What to work on. Filter task. Return each line of the material that holds the string "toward".

Source material.
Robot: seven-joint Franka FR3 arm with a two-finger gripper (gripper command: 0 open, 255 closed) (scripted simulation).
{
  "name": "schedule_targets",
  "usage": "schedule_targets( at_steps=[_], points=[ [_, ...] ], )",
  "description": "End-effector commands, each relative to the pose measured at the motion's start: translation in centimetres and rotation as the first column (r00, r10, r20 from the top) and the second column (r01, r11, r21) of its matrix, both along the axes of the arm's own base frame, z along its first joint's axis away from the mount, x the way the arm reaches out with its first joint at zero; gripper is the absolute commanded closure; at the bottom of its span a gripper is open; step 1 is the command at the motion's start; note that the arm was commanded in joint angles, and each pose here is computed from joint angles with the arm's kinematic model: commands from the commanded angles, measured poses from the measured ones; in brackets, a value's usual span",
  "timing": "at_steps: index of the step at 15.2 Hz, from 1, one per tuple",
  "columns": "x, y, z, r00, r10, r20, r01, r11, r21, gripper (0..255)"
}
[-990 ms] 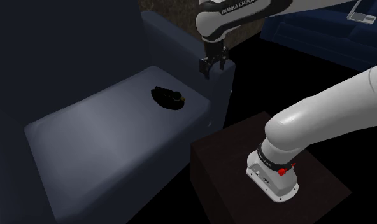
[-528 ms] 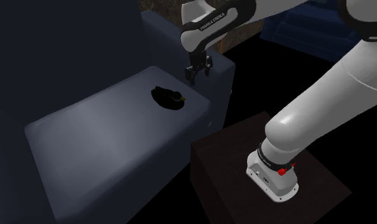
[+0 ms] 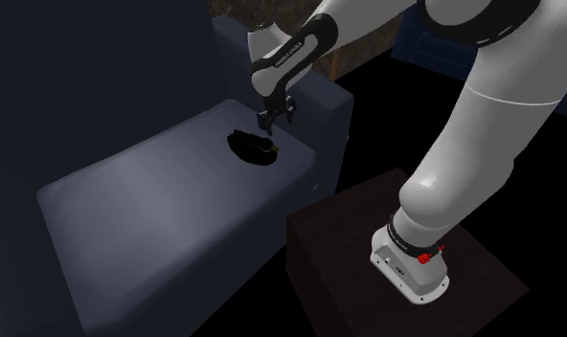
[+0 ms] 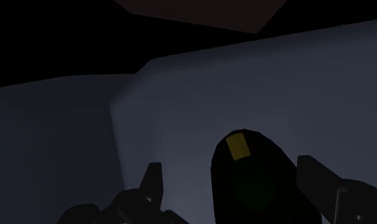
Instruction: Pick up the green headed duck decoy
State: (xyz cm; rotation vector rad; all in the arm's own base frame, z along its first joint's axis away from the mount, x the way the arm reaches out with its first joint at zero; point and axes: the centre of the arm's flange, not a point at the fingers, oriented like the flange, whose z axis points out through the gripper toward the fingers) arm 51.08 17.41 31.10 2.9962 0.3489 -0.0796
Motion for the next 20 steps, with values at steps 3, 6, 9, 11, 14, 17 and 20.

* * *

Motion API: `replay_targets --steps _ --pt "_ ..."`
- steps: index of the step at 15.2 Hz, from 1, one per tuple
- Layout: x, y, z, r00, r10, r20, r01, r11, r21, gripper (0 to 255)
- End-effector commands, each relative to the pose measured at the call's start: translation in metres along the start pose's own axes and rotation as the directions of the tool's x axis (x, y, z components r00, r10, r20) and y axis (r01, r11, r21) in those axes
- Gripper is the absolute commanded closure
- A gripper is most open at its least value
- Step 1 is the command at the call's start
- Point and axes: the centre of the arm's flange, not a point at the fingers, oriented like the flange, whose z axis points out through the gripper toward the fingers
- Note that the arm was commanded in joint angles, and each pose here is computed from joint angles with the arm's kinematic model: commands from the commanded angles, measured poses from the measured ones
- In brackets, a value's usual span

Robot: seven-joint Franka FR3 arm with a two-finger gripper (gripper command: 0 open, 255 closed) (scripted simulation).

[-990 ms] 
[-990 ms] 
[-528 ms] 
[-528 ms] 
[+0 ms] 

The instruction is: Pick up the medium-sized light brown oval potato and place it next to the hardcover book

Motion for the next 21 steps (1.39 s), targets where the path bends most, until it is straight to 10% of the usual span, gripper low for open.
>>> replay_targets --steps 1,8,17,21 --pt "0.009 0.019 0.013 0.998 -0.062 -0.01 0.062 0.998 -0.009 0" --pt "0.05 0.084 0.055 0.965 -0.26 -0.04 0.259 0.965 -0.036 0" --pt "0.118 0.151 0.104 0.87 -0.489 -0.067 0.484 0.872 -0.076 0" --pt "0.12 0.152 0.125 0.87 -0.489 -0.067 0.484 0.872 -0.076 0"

Solution for this task.
State: (xyz cm; rotation vector rad; all in the arm's own base frame, z along its first joint's axis away from the mount, x the way the arm reaches out with its first joint at zero; point and axes: the centre of the arm's flange, not a point at the fingers, oriented like the flange, whose z axis points out through the gripper toward the fingers) arm 51.08 17.41 31.10 2.9962 0.3489 -0.0796
- Point and axes: the centre of the arm's flange, not a point at the fingers, oriented like the flange, whose z axis points out through the gripper toward the fingers

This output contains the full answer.